• **REQUIREMENT**:
I would like the listing below retyped exactly, line by line.

[DATA UNDER STUDY Boundary: Start]

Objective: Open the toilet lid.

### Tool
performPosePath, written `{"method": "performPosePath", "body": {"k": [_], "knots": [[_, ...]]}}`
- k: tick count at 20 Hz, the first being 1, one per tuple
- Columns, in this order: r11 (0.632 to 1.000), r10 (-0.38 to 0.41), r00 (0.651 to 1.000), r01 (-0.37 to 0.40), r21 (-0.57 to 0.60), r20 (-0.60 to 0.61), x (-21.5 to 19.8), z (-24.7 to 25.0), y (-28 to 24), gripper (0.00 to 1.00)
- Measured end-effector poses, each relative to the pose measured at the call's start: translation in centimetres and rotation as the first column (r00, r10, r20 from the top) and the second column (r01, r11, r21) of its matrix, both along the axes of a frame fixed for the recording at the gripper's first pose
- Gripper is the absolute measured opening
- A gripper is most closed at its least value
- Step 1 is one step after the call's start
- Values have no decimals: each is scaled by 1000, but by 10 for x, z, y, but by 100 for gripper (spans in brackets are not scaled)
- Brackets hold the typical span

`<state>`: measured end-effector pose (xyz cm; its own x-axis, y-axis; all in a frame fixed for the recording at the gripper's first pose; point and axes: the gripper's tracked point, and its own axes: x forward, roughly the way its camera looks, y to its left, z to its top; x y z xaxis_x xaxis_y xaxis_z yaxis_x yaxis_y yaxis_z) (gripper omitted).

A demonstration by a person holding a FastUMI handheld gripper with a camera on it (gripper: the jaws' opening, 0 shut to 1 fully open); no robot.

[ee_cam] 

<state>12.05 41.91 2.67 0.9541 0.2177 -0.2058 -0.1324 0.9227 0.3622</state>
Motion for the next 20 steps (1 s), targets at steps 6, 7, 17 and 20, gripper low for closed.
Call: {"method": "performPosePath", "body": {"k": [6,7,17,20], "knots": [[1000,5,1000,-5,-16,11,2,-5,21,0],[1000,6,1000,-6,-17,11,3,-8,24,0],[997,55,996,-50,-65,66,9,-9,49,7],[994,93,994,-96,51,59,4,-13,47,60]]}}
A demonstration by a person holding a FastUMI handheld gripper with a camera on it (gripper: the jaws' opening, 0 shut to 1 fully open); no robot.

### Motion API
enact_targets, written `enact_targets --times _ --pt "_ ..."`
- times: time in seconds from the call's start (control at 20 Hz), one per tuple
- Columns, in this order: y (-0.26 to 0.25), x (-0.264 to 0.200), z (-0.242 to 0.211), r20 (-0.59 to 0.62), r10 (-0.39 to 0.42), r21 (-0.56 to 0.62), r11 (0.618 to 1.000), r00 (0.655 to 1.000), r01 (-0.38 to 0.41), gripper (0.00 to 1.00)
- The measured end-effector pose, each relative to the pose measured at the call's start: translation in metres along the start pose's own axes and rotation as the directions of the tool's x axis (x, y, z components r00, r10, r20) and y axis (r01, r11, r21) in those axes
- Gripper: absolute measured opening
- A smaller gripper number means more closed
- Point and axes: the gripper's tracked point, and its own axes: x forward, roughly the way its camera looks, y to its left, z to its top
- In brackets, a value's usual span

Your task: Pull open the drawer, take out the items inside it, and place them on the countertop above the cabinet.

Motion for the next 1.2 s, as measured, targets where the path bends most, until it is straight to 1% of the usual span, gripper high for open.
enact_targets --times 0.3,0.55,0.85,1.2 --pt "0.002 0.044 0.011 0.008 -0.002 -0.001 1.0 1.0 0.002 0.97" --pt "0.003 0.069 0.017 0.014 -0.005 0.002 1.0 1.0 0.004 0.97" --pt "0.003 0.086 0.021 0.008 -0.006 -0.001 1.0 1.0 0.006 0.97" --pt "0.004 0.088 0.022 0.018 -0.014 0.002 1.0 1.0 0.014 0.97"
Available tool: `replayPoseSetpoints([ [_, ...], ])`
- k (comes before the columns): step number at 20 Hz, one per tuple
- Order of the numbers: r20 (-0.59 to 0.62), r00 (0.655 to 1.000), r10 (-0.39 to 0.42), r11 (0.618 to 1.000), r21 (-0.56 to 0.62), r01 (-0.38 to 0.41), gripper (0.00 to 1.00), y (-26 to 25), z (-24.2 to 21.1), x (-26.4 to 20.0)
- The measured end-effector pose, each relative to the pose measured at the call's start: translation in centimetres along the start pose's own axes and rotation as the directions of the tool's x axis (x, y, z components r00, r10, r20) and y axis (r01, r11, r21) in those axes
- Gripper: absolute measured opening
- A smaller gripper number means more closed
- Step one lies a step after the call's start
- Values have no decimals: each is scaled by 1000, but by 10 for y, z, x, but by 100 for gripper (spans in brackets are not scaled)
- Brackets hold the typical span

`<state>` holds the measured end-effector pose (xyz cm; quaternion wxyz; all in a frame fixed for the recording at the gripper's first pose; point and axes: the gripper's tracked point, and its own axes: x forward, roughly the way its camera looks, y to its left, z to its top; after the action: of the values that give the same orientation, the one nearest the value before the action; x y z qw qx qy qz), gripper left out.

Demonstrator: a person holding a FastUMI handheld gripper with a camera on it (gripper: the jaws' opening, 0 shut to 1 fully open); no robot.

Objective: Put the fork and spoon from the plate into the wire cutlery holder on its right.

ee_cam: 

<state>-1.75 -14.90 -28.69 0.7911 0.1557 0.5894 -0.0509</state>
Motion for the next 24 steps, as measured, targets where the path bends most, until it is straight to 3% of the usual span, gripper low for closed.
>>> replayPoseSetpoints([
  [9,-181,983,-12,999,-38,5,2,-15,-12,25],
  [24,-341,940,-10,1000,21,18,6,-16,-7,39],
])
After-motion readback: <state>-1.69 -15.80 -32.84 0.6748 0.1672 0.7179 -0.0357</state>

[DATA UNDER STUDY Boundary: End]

• **RESPONSE TO THE EXERCISE**:
Objective: Open the toilet lid.

### Tool
performPosePath, written `{"method": "performPosePath", "body": {"k": [_], "knots": [[_, ...]]}}`
- k: tick count at 20 Hz, the first being 1, one per tuple
- Columns, in this order: r11 (0.632 to 1.000), r10 (-0.38 to 0.41), r00 (0.651 to 1.000), r01 (-0.37 to 0.40), r21 (-0.57 to 0.60), r20 (-0.60 to 0.61), x (-21.5 to 19.8), z (-24.7 to 25.0), y (-28 to 24), gripper (0.00 to 1.00)
- Measured end-effector poses, each relative to the pose measured at the call's start: translation in centimetres and rotation as the first column (r00, r10, r20 from the top) and the second column (r01, r11, r21) of its matrix, both along the axes of a frame fixed for the recording at the gripper's first pose
- Gripper is the absolute measured opening
- A gripper is most closed at its least value
- Step 1 is one step after the call's start
- Values have no decimals: each is scaled by 1000, but by 10 for x, z, y, but by 100 for gripper (spans in brackets are not scaled)
- Brackets hold the typical span

`<state>`: measured end-effector pose (xyz cm; its own x-axis, y-axis; all in a frame fixed for the recording at the gripper's first pose; point and axes: the gripper's tracked point, and its own axes: x forward, roughly the way its camera looks, y to its left, z to its top; x y z xaxis_x xaxis_y xaxis_z yaxis_x yaxis_y yaxis_z) (gripper omitted).

A demonstration by a person holding a FastUMI handheld gripper with a camera on it (gripper: the jaws' opening, 0 shut to 1 fully open); no robot.

[ee_cam] 

<state>12.05 41.91 2.67 0.9541 0.2177 -0.2058 -0.1324 0.9227 0.3622</state>
Motion for the next 20 steps (1 s), targets at steps 6, 7, 17 and 20, gripper low for closed.
Call: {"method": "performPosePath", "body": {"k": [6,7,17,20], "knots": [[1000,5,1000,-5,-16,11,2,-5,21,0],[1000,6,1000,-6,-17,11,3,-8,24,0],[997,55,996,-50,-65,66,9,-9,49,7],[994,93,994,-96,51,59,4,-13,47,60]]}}
A demonstration by a person holding a FastUMI handheld gripper with a camera on it (gripper: the jaws' opening, 0 shut to 1 fully open); no robot.

### Motion API
enact_targets, written `enact_targets --times _ --pt "_ ..."`
- times: time in seconds from the call's start (control at 20 Hz), one per tuple
- Columns, in this order: y (-0.26 to 0.25), x (-0.264 to 0.200), z (-0.242 to 0.211), r20 (-0.59 to 0.62), r10 (-0.39 to 0.42), r21 (-0.56 to 0.62), r11 (0.618 to 1.000), r00 (0.655 to 1.000), r01 (-0.38 to 0.41), gripper (0.00 to 1.00)
- The measured end-effector pose, each relative to the pose measured at the call's start: translation in metres along the start pose's own axes and rotation as the directions of the tool's x axis (x, y, z components r00, r10, r20) and y axis (r01, r11, r21) in those axes
- Gripper: absolute measured opening
- A smaller gripper number means more closed
- Point and axes: the gripper's tracked point, and its own axes: x forward, roughly the way its camera looks, y to its left, z to its top
- In brackets, a value's usual span

Your task: Pull open the drawer, take out the items inside it, and place them on the countertop above the cabinet.

Motion for the next 1.2 s, as measured, targets where the path bends most, until it is straight to 1% of the usual span, gripper high for open.
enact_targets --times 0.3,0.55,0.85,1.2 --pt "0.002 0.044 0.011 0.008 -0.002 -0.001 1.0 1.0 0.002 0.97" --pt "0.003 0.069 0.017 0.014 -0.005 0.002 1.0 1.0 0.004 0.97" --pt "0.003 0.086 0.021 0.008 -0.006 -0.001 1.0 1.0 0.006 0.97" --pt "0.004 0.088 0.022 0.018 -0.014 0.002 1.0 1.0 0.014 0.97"
Available tool: `replayPoseSetpoints([ [_, ...], ])`
- k (comes before the columns): step number at 20 Hz, one per tuple
- Order of the numbers: r20 (-0.59 to 0.62), r00 (0.655 to 1.000), r10 (-0.39 to 0.42), r11 (0.618 to 1.000), r21 (-0.56 to 0.62), r01 (-0.38 to 0.41), gripper (0.00 to 1.00), y (-26 to 25), z (-24.2 to 21.1), x (-26.4 to 20.0)
- The measured end-effector pose, each relative to the pose measured at the call's start: translation in centimetres along the start pose's own axes and rotation as the directions of the tool's x axis (x, y, z components r00, r10, r20) and y axis (r01, r11, r21) in those axes
- Gripper: absolute measured opening
- A smaller gripper number means more closed
- Step one lies a step after the call's start
- Values have no decimals: each is scaled by 1000, but by 10 for y, z, x, but by 100 for gripper (spans in brackets are not scaled)
- Brackets hold the typical span

`<state>` holds the measured end-effector pose (xyz cm; quaternion wxyz; all in a frame fixed for the recording at the gripper's first pose; point and axes: the gripper's tracked point, and its own axes: x forward, roughly the way its camera looks, y to its left, z to its top; after the action: of the values that give the same orientation, the one nearest the value before the action; x y z qw qx qy qz), gripper left out.

Demonstrator: a person holding a FastUMI handheld gripper with a camera on it (gripper: the jaws' opening, 0 shut to 1 fully open); no robot.

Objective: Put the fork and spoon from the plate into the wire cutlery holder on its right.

ee_cam: 

<state>-1.75 -14.90 -28.69 0.7911 0.1557 0.5894 -0.0509</state>
Motion for the next 24 steps, as measured, targets where the path bends most, until it is straight to 3% of the usual span, gripper low for closed.
>>> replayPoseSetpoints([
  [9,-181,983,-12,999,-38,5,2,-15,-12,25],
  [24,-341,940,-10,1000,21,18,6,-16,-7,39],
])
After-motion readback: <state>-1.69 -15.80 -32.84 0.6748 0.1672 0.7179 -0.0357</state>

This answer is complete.